Farmers' practices, motivators and barriers for adoption of treatments of digital dermatitis in dairy farms.

Animal : an international journal of animal bioscience (2013-05-02)
A Relun, R Guatteo, M M Auzanneau, N Bareille
ABSTRACT

This study aimed to catalogue the digital dermatitis (DD) treatment practices used by French dairy farmers and to identify the motivators and barriers to the adoption of these treatments. A semi-structured survey was conducted involving 65 farmers in the main dairy production areas of France in the spring of 2009. The different treatment modalities implemented by farmers since the first diagnosis of DD in their herds were described. The reasons for adopting or abandoning these treatments were then investigated based on criteria of perceived effectiveness, labour, time, cost and toxicity related to their use. For individual treatments, farmers used 30 different products, applied through three different routes, for 1 to 21 consecutive days. For collective treatments, farmers used 31 products, applied through four different routes, at a rate ranging from once a day to once a year. Several products, especially antibiotics, were used without observing the manufacturer's instructions. The principal criteria for the adoption of a treatment was the perceived effectiveness in healing DD lesions and in limiting recurrence, while the principal barriers to adopting a treatment were the time and labour required for its application, followed by cost.

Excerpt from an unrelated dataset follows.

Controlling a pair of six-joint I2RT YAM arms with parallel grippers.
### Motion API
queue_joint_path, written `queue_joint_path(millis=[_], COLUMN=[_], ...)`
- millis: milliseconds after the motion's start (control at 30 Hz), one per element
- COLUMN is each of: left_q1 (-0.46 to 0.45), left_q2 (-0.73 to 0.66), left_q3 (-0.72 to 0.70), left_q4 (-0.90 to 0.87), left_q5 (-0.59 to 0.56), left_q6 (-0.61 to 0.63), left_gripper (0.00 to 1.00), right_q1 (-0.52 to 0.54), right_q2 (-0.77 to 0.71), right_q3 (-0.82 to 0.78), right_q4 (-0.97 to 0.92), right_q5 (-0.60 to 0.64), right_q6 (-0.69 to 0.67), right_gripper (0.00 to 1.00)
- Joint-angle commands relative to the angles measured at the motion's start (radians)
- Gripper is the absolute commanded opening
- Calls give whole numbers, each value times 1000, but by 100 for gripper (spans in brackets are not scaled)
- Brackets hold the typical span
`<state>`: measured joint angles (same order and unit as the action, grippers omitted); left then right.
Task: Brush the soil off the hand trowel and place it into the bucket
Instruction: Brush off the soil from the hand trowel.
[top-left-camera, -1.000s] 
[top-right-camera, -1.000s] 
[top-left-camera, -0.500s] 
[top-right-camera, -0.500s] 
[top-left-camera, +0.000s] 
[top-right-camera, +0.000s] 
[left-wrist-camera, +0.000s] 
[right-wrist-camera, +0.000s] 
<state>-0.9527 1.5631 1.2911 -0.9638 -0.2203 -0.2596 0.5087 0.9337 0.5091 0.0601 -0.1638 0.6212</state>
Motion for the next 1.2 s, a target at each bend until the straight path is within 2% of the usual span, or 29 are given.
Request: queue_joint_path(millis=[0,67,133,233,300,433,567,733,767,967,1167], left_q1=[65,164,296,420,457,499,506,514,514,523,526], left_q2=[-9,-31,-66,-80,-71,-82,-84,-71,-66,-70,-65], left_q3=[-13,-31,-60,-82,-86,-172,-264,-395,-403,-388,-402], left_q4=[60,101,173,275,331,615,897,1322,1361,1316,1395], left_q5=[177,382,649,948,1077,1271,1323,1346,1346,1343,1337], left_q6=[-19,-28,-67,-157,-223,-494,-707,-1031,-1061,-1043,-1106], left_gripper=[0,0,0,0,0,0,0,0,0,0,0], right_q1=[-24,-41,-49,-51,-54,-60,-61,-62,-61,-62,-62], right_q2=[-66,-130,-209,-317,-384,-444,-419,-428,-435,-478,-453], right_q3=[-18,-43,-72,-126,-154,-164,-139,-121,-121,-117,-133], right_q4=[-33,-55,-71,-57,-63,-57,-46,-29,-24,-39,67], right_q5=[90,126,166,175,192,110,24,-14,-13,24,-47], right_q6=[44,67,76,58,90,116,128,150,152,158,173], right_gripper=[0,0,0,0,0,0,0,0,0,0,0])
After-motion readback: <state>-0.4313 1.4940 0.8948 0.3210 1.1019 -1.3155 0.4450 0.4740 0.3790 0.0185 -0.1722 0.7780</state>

Topical oxytetracycline treatments applied individually were used and adopted the most. They were perceived to be effective in healing DD lesions. However, these treatments were judged labour and time consuming, particularly when many animals had to be treated. Collective treatments combining formalin and copper sulphate often were applied topically using walk-though footbaths. These treatments often were judged to be insufficiently effective in healing DD lesions, difficult to implement, labour and time consuming and costly. The plethora of DD treatment practices and the misuse of some treatments could suggest that there is a lack of guidelines available to farmers on the optimal use and expected effectiveness of treatments. Clinical trials should be conducted to develop recommendations based on scientific rather than empirical data, and to identify the DD control measures which consume the least amount of time and labour.